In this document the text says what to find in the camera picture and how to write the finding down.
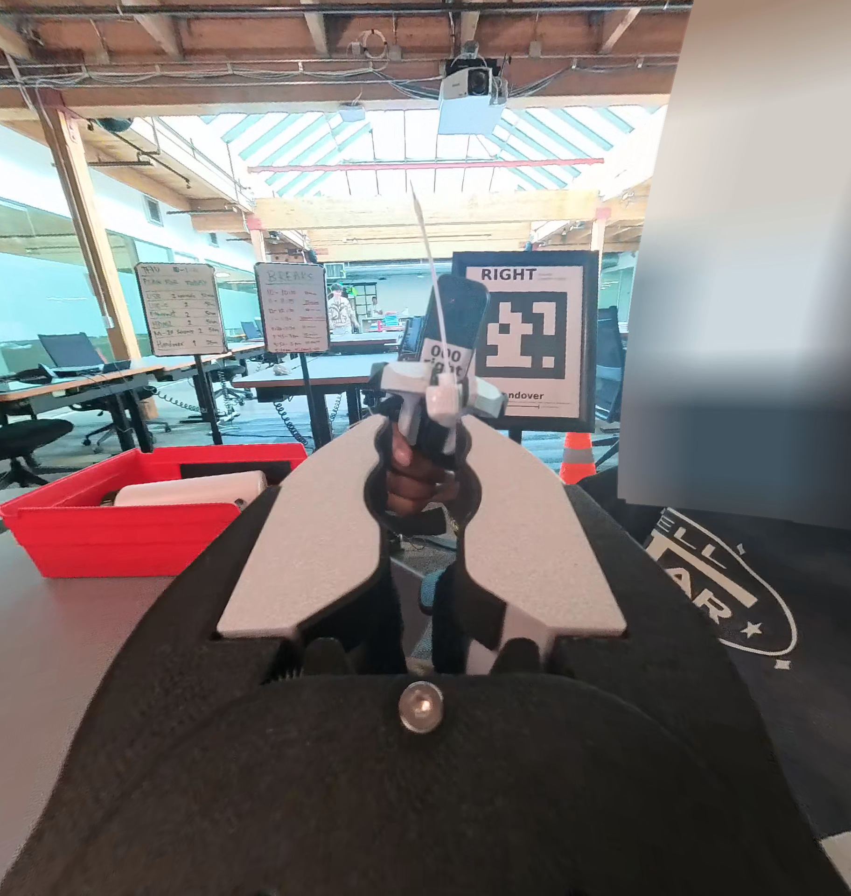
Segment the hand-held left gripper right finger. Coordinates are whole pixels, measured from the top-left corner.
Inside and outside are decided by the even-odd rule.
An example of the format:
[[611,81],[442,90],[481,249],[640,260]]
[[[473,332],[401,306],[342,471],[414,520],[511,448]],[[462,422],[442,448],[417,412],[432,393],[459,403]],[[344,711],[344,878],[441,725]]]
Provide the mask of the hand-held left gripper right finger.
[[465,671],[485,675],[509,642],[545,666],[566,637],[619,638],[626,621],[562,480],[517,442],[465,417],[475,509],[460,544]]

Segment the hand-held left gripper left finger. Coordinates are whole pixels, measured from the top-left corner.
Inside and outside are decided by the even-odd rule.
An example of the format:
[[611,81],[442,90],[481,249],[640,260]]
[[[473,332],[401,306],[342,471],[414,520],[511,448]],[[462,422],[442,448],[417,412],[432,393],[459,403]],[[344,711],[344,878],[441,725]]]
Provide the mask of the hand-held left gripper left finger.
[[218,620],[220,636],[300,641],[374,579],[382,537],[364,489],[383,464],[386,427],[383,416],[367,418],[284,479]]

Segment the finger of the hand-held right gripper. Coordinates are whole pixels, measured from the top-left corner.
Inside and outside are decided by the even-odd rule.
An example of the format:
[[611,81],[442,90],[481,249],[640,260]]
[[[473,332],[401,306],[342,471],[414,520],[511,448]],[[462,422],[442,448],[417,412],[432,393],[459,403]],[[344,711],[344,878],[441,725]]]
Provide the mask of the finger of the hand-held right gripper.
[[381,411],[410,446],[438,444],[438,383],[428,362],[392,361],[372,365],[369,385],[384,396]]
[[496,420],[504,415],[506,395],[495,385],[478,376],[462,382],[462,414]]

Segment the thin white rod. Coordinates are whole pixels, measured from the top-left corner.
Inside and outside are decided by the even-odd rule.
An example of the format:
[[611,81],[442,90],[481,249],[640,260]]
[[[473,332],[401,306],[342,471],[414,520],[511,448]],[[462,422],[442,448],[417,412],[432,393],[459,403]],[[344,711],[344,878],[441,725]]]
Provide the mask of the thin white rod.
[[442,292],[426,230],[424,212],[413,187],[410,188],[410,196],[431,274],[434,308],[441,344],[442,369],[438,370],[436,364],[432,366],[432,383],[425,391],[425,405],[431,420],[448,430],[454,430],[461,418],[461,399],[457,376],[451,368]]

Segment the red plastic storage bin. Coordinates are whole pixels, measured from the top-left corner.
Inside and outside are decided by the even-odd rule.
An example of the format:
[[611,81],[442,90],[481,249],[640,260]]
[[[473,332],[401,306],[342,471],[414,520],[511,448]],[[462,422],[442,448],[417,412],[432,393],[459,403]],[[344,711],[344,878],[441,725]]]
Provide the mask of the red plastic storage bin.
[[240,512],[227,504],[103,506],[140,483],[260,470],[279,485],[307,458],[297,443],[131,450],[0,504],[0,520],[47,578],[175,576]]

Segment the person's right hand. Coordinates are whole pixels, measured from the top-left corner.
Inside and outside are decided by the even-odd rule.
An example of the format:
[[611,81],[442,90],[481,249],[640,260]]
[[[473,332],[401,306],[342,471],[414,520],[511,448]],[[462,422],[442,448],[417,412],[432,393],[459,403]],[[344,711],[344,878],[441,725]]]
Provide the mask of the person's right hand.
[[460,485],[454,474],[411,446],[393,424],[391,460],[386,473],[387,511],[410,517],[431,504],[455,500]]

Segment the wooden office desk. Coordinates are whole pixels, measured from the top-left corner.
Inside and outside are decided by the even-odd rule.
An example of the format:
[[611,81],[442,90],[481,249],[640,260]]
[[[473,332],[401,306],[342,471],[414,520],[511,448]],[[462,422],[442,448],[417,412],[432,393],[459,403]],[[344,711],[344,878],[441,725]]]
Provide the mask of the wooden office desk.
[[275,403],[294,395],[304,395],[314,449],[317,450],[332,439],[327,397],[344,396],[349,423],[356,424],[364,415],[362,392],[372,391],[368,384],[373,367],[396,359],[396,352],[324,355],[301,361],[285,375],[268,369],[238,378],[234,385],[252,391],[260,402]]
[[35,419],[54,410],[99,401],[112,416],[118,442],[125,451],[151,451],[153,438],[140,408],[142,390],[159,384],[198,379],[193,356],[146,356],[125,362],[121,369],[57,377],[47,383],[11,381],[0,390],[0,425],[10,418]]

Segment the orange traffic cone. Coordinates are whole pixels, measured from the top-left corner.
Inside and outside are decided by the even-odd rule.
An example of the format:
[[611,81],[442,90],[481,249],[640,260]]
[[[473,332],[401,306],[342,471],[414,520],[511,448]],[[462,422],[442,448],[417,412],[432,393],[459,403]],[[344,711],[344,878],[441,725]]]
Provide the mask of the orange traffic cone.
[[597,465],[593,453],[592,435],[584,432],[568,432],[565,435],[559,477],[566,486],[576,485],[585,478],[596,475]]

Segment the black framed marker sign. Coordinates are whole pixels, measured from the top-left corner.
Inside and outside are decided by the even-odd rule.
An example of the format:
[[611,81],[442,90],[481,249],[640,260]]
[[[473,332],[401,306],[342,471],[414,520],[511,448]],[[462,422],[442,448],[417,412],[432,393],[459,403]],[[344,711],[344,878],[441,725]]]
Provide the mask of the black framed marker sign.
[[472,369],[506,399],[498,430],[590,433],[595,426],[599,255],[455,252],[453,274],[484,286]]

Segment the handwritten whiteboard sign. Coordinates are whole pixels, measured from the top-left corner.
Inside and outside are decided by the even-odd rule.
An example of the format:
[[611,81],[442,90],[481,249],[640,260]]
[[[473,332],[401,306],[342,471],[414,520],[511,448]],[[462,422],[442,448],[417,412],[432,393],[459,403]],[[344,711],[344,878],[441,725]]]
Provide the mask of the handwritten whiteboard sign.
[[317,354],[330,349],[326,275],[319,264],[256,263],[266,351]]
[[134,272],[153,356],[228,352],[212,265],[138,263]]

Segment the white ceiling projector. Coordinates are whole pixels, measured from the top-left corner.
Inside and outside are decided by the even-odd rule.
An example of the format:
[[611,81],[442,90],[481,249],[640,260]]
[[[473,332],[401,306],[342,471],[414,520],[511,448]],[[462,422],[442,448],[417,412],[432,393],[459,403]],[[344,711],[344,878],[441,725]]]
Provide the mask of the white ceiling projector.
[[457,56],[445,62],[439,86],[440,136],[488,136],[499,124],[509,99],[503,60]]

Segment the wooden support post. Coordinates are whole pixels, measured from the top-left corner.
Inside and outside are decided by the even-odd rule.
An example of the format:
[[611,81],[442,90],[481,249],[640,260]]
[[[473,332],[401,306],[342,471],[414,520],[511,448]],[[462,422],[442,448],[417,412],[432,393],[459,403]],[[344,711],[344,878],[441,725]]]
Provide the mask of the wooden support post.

Work required: Output every entry above exactly, minus the pictures.

Output:
In this document the text says what to find in the camera picture and how to write the finding down.
Segment the hand-held left gripper right finger. Coordinates are whole pixels, measured from the top-left corner.
Inside and outside are decided by the even-odd rule.
An example of the format:
[[611,81],[442,90],[481,249],[640,260]]
[[[473,332],[401,306],[342,471],[414,520],[511,448]],[[462,422],[442,448],[417,412],[432,393],[459,403]],[[344,711],[344,878],[441,725]]]
Provide the mask of the hand-held left gripper right finger.
[[465,671],[485,675],[509,642],[545,666],[566,637],[619,638],[626,621],[562,480],[517,442],[465,417],[475,509],[460,544]]

Segment the hand-held left gripper left finger. Coordinates are whole pixels, measured from the top-left corner.
Inside and outside are decided by the even-odd rule.
An example of the format:
[[611,81],[442,90],[481,249],[640,260]]
[[[473,332],[401,306],[342,471],[414,520],[511,448]],[[462,422],[442,448],[417,412],[432,393],[459,403]],[[344,711],[344,878],[441,725]]]
Provide the mask of the hand-held left gripper left finger.
[[218,620],[220,636],[300,641],[374,579],[382,537],[364,489],[383,464],[386,427],[383,416],[367,418],[284,479]]

Segment the finger of the hand-held right gripper. Coordinates are whole pixels, measured from the top-left corner.
Inside and outside are decided by the even-odd rule.
An example of the format:
[[611,81],[442,90],[481,249],[640,260]]
[[[473,332],[401,306],[342,471],[414,520],[511,448]],[[462,422],[442,448],[417,412],[432,393],[459,403]],[[344,711],[344,878],[441,725]]]
Provide the mask of the finger of the hand-held right gripper.
[[381,411],[410,446],[438,444],[438,383],[428,362],[392,361],[372,365],[369,385],[384,396]]
[[496,420],[504,415],[506,395],[495,385],[478,376],[462,382],[462,414]]

Segment the thin white rod. Coordinates are whole pixels, measured from the top-left corner.
Inside and outside are decided by the even-odd rule.
An example of the format:
[[611,81],[442,90],[481,249],[640,260]]
[[[473,332],[401,306],[342,471],[414,520],[511,448]],[[462,422],[442,448],[417,412],[432,393],[459,403]],[[344,711],[344,878],[441,725]]]
Provide the mask of the thin white rod.
[[442,292],[426,230],[424,212],[413,187],[410,188],[410,196],[431,274],[434,308],[441,344],[442,369],[438,370],[436,364],[432,366],[432,383],[425,391],[425,405],[431,420],[448,430],[454,430],[461,418],[461,399],[457,376],[451,368]]

Segment the red plastic storage bin. Coordinates are whole pixels, measured from the top-left corner.
Inside and outside are decided by the even-odd rule.
An example of the format:
[[611,81],[442,90],[481,249],[640,260]]
[[[473,332],[401,306],[342,471],[414,520],[511,448]],[[462,422],[442,448],[417,412],[432,393],[459,403]],[[344,711],[344,878],[441,725]]]
Provide the mask of the red plastic storage bin.
[[240,512],[227,504],[103,506],[140,483],[260,470],[279,485],[307,458],[297,443],[131,450],[0,504],[0,520],[47,578],[175,576]]

Segment the person's right hand. Coordinates are whole pixels, measured from the top-left corner.
Inside and outside are decided by the even-odd rule.
An example of the format:
[[611,81],[442,90],[481,249],[640,260]]
[[[473,332],[401,306],[342,471],[414,520],[511,448]],[[462,422],[442,448],[417,412],[432,393],[459,403]],[[344,711],[344,878],[441,725]]]
Provide the mask of the person's right hand.
[[460,485],[454,474],[411,446],[393,424],[391,460],[386,473],[387,511],[410,517],[431,504],[455,500]]

Segment the wooden office desk. Coordinates are whole pixels, measured from the top-left corner.
Inside and outside are decided by the even-odd rule.
An example of the format:
[[611,81],[442,90],[481,249],[640,260]]
[[[473,332],[401,306],[342,471],[414,520],[511,448]],[[462,422],[442,448],[417,412],[432,393],[459,403]],[[344,711],[344,878],[441,725]]]
Provide the mask of the wooden office desk.
[[275,403],[294,395],[304,395],[314,449],[317,450],[332,439],[327,397],[344,396],[349,423],[356,424],[364,415],[362,392],[372,391],[368,384],[373,367],[396,359],[396,352],[324,355],[301,361],[285,375],[268,369],[238,378],[234,385],[252,391],[260,402]]
[[35,419],[54,410],[99,401],[112,416],[118,442],[125,451],[151,451],[153,438],[140,408],[142,390],[159,384],[198,379],[193,356],[146,356],[125,362],[121,369],[57,377],[47,383],[11,381],[0,390],[0,425],[10,418]]

Segment the orange traffic cone. Coordinates are whole pixels, measured from the top-left corner.
Inside and outside are decided by the even-odd rule.
An example of the format:
[[611,81],[442,90],[481,249],[640,260]]
[[[473,332],[401,306],[342,471],[414,520],[511,448]],[[462,422],[442,448],[417,412],[432,393],[459,403]],[[344,711],[344,878],[441,725]]]
Provide the mask of the orange traffic cone.
[[597,465],[593,453],[592,435],[584,432],[568,432],[565,435],[559,477],[566,486],[576,485],[585,478],[596,475]]

Segment the black framed marker sign. Coordinates are whole pixels, measured from the top-left corner.
Inside and outside are decided by the even-odd rule.
An example of the format:
[[611,81],[442,90],[481,249],[640,260]]
[[[473,332],[401,306],[342,471],[414,520],[511,448]],[[462,422],[442,448],[417,412],[432,393],[459,403]],[[344,711],[344,878],[441,725]]]
Provide the mask of the black framed marker sign.
[[472,369],[506,399],[498,430],[590,433],[595,426],[599,255],[455,252],[453,274],[484,286]]

Segment the handwritten whiteboard sign. Coordinates are whole pixels, measured from the top-left corner.
Inside and outside are decided by the even-odd rule.
An example of the format:
[[611,81],[442,90],[481,249],[640,260]]
[[[473,332],[401,306],[342,471],[414,520],[511,448]],[[462,422],[442,448],[417,412],[432,393],[459,403]],[[344,711],[344,878],[441,725]]]
Provide the mask of the handwritten whiteboard sign.
[[317,354],[330,349],[326,275],[319,264],[256,263],[266,351]]
[[134,272],[153,356],[228,352],[212,265],[138,263]]

Segment the white ceiling projector. Coordinates are whole pixels, measured from the top-left corner.
Inside and outside are decided by the even-odd rule.
An example of the format:
[[611,81],[442,90],[481,249],[640,260]]
[[[473,332],[401,306],[342,471],[414,520],[511,448]],[[462,422],[442,448],[417,412],[432,393],[459,403]],[[344,711],[344,878],[441,725]]]
Provide the mask of the white ceiling projector.
[[457,56],[445,62],[439,86],[440,136],[488,136],[499,124],[509,99],[503,60]]

Segment the wooden support post. Coordinates are whole pixels, measured from the top-left corner.
Inside and outside are decided by the even-odd rule.
An example of the format:
[[611,81],[442,90],[481,249],[640,260]]
[[[473,332],[401,306],[342,471],[414,520],[511,448]],[[462,422],[442,448],[417,412],[432,393],[459,403]],[[344,711],[344,878],[441,725]]]
Provide the mask of the wooden support post.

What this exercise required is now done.